Stuck-At Fault — SA0 & SA1
VLSI Fault Models — Comparison
Dominant fault model
Models a net permanently stuck at 0 or 1 due to shorts/opens, oxide damage, metal bridging. Tested at slow speed. Detects most structural defects. Industry standard ≥95% SAFC for tapeout. Tools: slow-mode scan patterns.
At-speed testing
Models a net that transitions correctly but too slowly — resistive opens, extra capacitance, degraded transistors. Must be tested at full functional clock speed. Requires OCC for at-speed capture. Target: ≥80% TFC.
Net-to-net short
Models a short between two nets — wiring short, metal bridge, or electromigration. One net dominates the other (AND-bridging or OR-bridging depending on driver strengths). Requires neighbor-aware fault models.

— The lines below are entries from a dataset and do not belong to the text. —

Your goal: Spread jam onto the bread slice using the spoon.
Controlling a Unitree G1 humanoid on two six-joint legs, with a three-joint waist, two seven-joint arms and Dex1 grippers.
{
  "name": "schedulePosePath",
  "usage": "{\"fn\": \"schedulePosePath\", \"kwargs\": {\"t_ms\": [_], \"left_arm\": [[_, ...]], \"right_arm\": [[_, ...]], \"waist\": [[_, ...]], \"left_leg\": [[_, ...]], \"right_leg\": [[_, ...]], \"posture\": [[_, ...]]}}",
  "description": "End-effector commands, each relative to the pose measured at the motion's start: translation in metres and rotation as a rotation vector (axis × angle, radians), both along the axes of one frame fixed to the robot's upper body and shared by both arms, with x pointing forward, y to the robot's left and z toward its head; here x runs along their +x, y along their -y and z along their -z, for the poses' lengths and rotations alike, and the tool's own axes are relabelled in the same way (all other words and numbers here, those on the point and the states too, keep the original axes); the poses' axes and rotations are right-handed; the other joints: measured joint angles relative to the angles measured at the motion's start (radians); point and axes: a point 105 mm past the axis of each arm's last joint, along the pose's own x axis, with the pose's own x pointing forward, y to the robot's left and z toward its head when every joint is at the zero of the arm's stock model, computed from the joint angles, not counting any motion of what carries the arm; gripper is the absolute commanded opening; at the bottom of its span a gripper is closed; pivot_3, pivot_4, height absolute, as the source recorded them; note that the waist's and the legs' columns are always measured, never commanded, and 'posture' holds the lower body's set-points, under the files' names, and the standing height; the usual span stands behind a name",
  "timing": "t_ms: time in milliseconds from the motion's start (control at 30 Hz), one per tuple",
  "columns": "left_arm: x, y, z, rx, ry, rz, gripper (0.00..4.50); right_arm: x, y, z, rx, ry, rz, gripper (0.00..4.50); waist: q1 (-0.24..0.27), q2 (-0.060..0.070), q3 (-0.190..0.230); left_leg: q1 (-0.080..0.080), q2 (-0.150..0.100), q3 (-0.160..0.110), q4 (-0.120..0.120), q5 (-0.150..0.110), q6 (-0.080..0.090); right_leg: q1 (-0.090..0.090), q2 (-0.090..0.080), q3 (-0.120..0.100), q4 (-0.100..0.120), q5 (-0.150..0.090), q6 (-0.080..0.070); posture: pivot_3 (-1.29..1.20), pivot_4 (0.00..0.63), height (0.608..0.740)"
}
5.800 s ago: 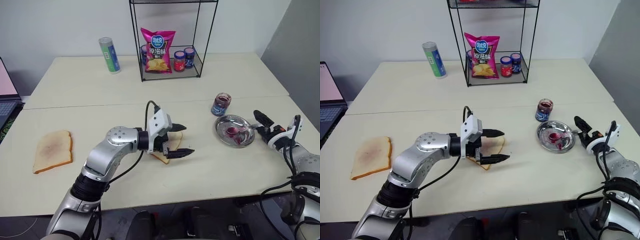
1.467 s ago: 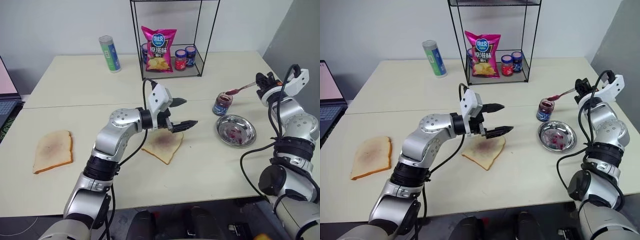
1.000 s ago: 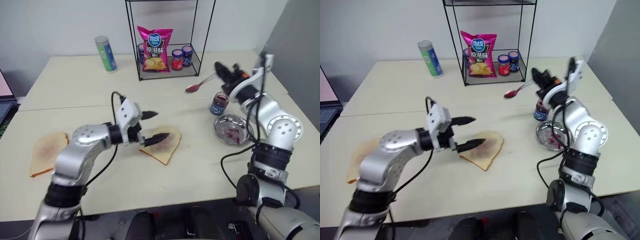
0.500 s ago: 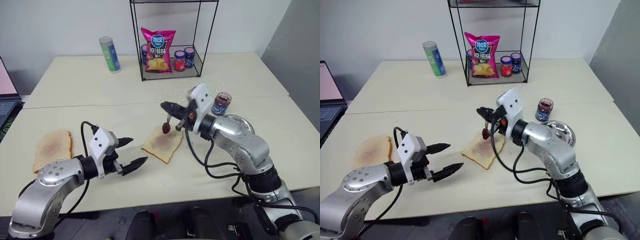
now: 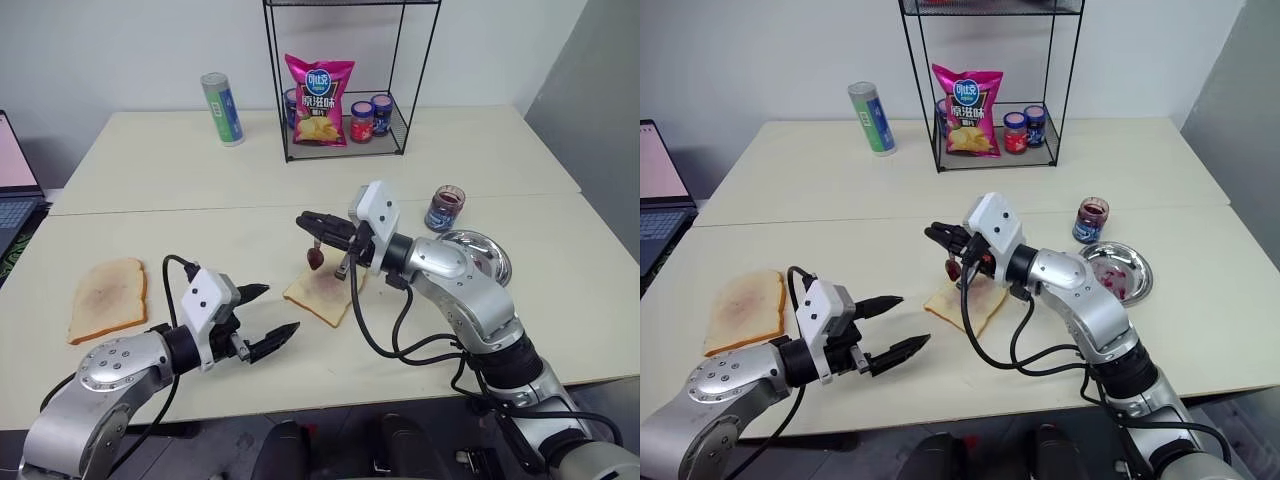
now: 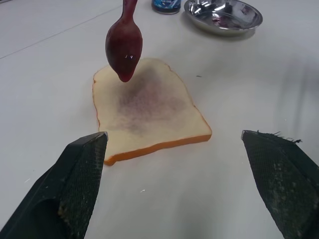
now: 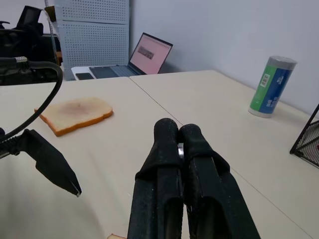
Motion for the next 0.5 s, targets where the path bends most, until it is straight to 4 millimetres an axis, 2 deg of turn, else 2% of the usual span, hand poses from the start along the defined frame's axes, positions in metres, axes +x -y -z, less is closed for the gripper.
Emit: {"fn": "schedulePosePath", "kwargs": {"t_ms": [33,367,500], "left_arm": [[0.004,0.006,-0.009,0.006,0.055,0.017,4.50],[0.007,0.003,-0.012,0.009,0.059,0.014,4.50],[0.007,0.001,-0.014,0.011,0.056,0.016,4.50]], "right_arm": [[0.002,0.005,-0.014,0.012,0.057,0.001,0.02],[0.007,0.010,-0.016,0.019,0.053,0.023,0.02],[0.013,0.014,-0.022,0.095,-0.018,0.054,0.02]], "waist": [[0.000,0.000,0.000],[0.000,0.000,0.000],[0.000,0.000,0.000]], "left_leg": [[0.000,0.000,0.000,0.000,0.000,0.000],[0.000,0.000,0.000,0.000,0.000,0.000],[0.000,0.000,0.000,0.000,0.000,0.000]], "right_leg": [[0.000,0.000,0.000,0.000,0.000,0.000],[0.000,0.000,0.000,0.000,0.000,-0.001],[0.000,0.000,0.000,0.000,0.000,-0.001]], "posture": [[0.00,0.150,0.740],[0.00,0.150,0.740],[0.00,0.150,0.740]]}}
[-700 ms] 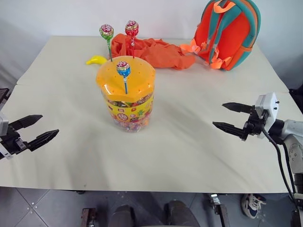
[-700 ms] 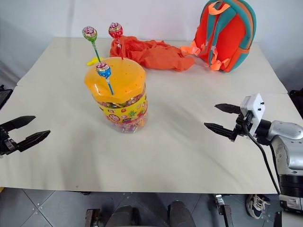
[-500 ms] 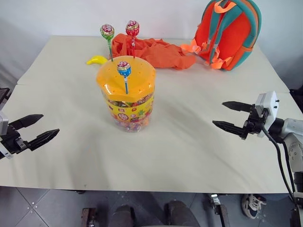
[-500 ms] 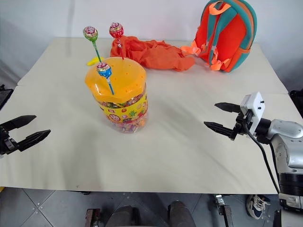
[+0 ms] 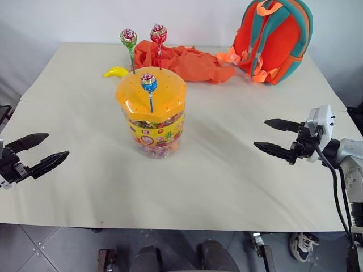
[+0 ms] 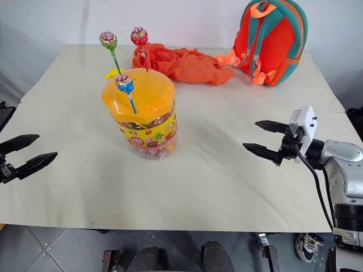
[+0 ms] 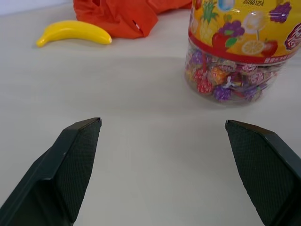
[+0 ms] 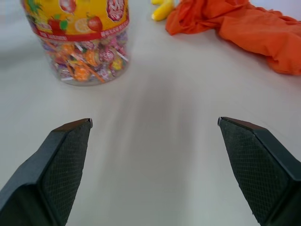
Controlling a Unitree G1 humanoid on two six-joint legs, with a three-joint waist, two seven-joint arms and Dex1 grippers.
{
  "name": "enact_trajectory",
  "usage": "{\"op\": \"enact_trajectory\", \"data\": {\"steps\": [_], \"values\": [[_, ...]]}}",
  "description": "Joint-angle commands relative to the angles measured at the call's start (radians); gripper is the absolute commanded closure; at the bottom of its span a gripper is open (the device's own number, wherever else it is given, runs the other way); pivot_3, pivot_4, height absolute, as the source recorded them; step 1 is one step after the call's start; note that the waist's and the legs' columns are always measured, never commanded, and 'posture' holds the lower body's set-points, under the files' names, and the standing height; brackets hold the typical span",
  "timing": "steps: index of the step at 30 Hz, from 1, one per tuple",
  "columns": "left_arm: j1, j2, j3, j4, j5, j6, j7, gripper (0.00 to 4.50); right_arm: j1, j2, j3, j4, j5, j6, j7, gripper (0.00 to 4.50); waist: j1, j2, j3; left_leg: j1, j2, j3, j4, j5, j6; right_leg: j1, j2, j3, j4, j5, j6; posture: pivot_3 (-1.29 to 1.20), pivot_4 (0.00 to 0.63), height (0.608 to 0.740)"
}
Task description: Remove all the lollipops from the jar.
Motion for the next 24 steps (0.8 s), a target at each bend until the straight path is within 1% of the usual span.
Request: {"op": "enact_trajectory", "data": {"steps": [1,4,7,11,13,17,19,22,24], "values": [[-0.100,0.054,-0.012,-0.020,-0.026,0.001,-0.009,0.01,-0.051,-0.012,-0.066,-0.074,0.082,0.042,-0.014,0.00,0.004,0.000,0.000,0.000,0.000,0.000,0.001,0.000,0.000,0.000,0.000,0.000,0.000,0.000,0.000,0.00,0.150,0.740],[-0.251,0.079,-0.092,0.011,-0.009,0.014,0.014,0.01,-0.060,-0.019,-0.090,-0.115,0.127,0.077,-0.019,0.00,0.012,0.000,0.000,0.000,-0.001,-0.002,0.001,0.000,0.000,0.001,0.000,0.000,0.000,0.000,0.000,0.00,0.150,0.740],[-0.395,0.084,-0.165,0.045,-0.014,0.039,0.007,0.01,-0.058,-0.023,-0.113,-0.157,0.163,0.107,-0.029,0.00,0.019,0.000,0.000,0.000,-0.001,-0.001,0.001,0.000,0.000,0.000,0.001,-0.001,0.001,0.000,0.001,0.00,0.150,0.740],[-0.640,0.046,-0.291,0.139,-0.011,0.034,-0.047,0.01,-0.033,-0.030,-0.144,-0.229,0.213,0.147,-0.044,0.00,0.026,0.000,0.000,-0.002,-0.001,-0.001,0.001,0.000,0.001,-0.001,0.005,-0.003,0.001,0.000,0.001,0.00,0.150,0.740],[-0.728,0.020,-0.336,0.189,-0.001,0.018,-0.084,0.01,-0.025,-0.028,-0.151,-0.254,0.230,0.160,-0.055,0.00,0.026,0.000,0.000,-0.002,-0.002,0.000,0.002,0.000,0.001,-0.001,0.005,-0.003,0.001,0.001,0.001,0.00,0.150,0.740],[-0.941,-0.100,-0.464,0.342,0.049,-0.012,-0.155,0.01,-0.020,-0.006,-0.155,-0.309,0.259,0.174,-0.104,0.00,0.027,0.000,0.000,-0.002,-0.002,0.000,0.003,0.001,0.002,-0.001,0.006,-0.003,0.002,0.001,0.002,0.00,0.150,0.740],[-0.994,-0.142,-0.506,0.401,0.075,-0.028,-0.198,0.01,-0.013,-0.003,-0.158,-0.336,0.278,0.184,-0.118,0.00,0.027,0.000,0.000,-0.003,-0.003,-0.001,0.005,0.001,0.002,-0.001,0.007,-0.003,0.003,0.001,0.002,0.00,0.150,0.740],[-1.087,-0.233,-0.560,0.538,0.121,-0.085,-0.252,0.01,-0.007,-0.003,-0.168,-0.361,0.297,0.187,-0.134,0.00,0.026,0.000,0.000,-0.004,-0.003,-0.001,0.011,0.000,0.003,-0.001,0.008,-0.002,0.003,0.001,0.002,0.00,0.150,0.740],[-1.145,-0.273,-0.569,0.636,0.152,-0.131,-0.264,0.01,0.001,-0.003,-0.175,-0.371,0.302,0.183,-0.145,0.00,0.026,-0.001,0.000,-0.005,-0.003,-0.001,0.013,0.000,0.004,-0.001,0.010,-0.002,0.003,0.001,0.002,0.00,0.150,0.740]]}}
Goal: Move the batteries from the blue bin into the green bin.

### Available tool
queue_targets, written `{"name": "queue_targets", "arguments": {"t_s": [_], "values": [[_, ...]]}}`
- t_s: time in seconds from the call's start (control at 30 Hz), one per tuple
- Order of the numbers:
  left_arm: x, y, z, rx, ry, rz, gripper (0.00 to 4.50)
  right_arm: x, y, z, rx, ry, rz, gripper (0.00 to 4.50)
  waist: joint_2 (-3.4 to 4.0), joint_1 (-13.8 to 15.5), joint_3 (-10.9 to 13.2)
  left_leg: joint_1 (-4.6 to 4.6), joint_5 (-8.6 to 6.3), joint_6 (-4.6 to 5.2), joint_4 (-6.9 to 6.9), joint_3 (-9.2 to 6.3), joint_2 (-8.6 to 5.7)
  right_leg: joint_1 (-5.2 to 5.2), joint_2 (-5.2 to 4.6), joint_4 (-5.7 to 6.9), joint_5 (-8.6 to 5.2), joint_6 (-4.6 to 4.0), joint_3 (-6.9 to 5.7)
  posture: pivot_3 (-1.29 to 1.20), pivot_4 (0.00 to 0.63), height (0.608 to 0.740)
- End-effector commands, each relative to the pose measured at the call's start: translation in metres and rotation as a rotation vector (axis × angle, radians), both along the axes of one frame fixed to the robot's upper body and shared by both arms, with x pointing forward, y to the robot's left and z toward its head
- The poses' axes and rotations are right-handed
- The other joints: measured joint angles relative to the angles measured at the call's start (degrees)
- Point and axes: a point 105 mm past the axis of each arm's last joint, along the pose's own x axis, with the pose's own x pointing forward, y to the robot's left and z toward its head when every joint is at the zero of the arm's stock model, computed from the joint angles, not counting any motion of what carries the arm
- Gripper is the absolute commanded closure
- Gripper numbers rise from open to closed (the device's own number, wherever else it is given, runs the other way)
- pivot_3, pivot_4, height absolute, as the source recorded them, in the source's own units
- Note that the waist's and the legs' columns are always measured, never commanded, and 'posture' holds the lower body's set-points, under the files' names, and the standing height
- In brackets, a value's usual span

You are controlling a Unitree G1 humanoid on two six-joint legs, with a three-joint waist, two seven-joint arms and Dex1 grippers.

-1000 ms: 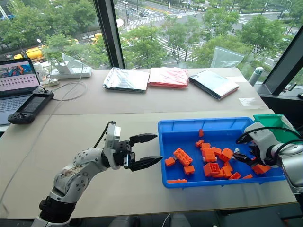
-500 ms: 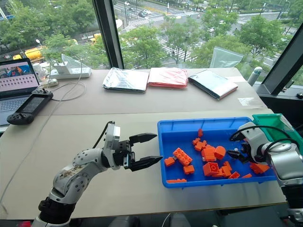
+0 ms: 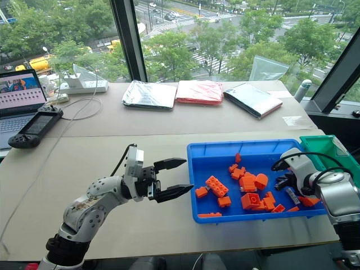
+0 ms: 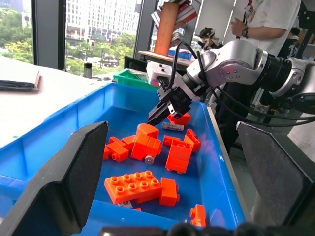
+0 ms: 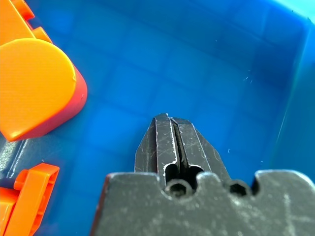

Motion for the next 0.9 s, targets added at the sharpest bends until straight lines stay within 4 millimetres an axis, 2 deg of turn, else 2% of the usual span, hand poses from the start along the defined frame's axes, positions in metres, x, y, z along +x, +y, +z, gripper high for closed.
{"name": "queue_targets", "arguments": {"t_s": [0.03, 0.23, 0.27, 0.33, 0.47, 0.5, 0.67, 0.9], "values": [[-0.005, -0.003, 0.011, -0.026, -0.039, -0.027, 0.0, 0.001, -0.007, 0.017, -0.03, -0.048, -0.028, 4.48, 0.0, -0.05, 0.0, 0.0, 0.0, 0.0, 0.0, 0.0, 0.0, -0.01, 0.0, 0.0, 0.0, 0.0, 0.0, 0.0, 0.15, 0.74], [-0.006, -0.003, 0.011, -0.026, -0.035, -0.025, 0.0, -0.011, -0.007, 0.042, -0.058, -0.093, -0.014, 4.48, 0.05, -0.02, 0.01, -0.04, 0.0, 0.0, -0.01, 0.0, 0.0, -0.06, -0.01, 0.01, 0.0, 0.0, 0.0, 0.0, 0.15, 0.74], [-0.006, -0.003, 0.01, -0.026, -0.034, -0.025, 0.0, -0.015, -0.005, 0.042, -0.056, -0.086, -0.005, 3.91, 0.06, 0.09, 0.01, -0.04, 0.0, 0.0, -0.01, 0.0, -0.01, -0.06, -0.01, 0.01, 0.0, 0.0, 0.01, 0.0, 0.15, 0.74], [-0.006, -0.003, 0.01, -0.026, -0.032, -0.025, 0.0, -0.02, -0.003, 0.042, -0.06, -0.074, 0.007, 3.4, 0.06, 0.09, 0.01, -0.05, 0.0, 0.0, -0.02, -0.02, 0.0, -0.06, 0.01, 0.0, 0.0, 0.0, 0.0, 0.0, 0.15, 0.74], [-0.007, -0.003, 0.009, -0.026, -0.031, -0.022, 0.0, -0.031, -0.001, 0.041, -0.078, -0.05, 0.02, 1.89, 0.06, 0.01, 0.01, -0.04, 0.0, 0.0, -0.01, 0.0, 0.0, -0.03, 0.0, -0.01, 0.0, 0.0, 0.0, 0.0, 0.15, 0.74], [-0.007, -0.002, 0.009, -0.027, -0.03, -0.02, 0.0, -0.036, 0.001, 0.04, -0.075, -0.035, 0.03, 1.67, 0.06, 0.0, 0.01, -0.04, 0.0, 0.0, -0.01, 0.0, 0.0, -0.04, 0.0, 0.0, 0.0, 0.0, 0.0, 0.0, 0.15, 0.74], [-0.007, -0.003, 0.008, -0.029, -0.024, -0.017, 0.0, -0.046, -0.006, 0.028, -0.099, 0.016, 0.01, 1.67, 0.07, 0.03, 0.01, -0.04, 0.0, 0.0, 0.0, 0.0, 0.0, -0.03, 0.0, -0.01, 0.0, 0.01, 0.0, 0.0, 0.15, 0.74], [-0.006, -0.004, 0.007, -0.027, -0.021, -0.021, 0.0, -0.04, -0.006, 0.014, -0.105, 0.05, 0.033, 1.67, 0.07, -0.12, 0.01, -0.03, 0.0, 0.0, 0.0, 0.02, 0.0, -0.04, 0.0, -0.01, -0.01, 0.01, 0.01, 0.0, 0.15, 0.74]]}}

More difficult to test than stuck-at.
Transistor-level defects
ISTAT (Intra-cell Stuck-at) models defects within a standard cell — resistive opens, partial bridges, parasitic interactions. Generated from transistor-level SPICE simulation. Captures defects not visible at gate level. Required for high-coverage automotive designs.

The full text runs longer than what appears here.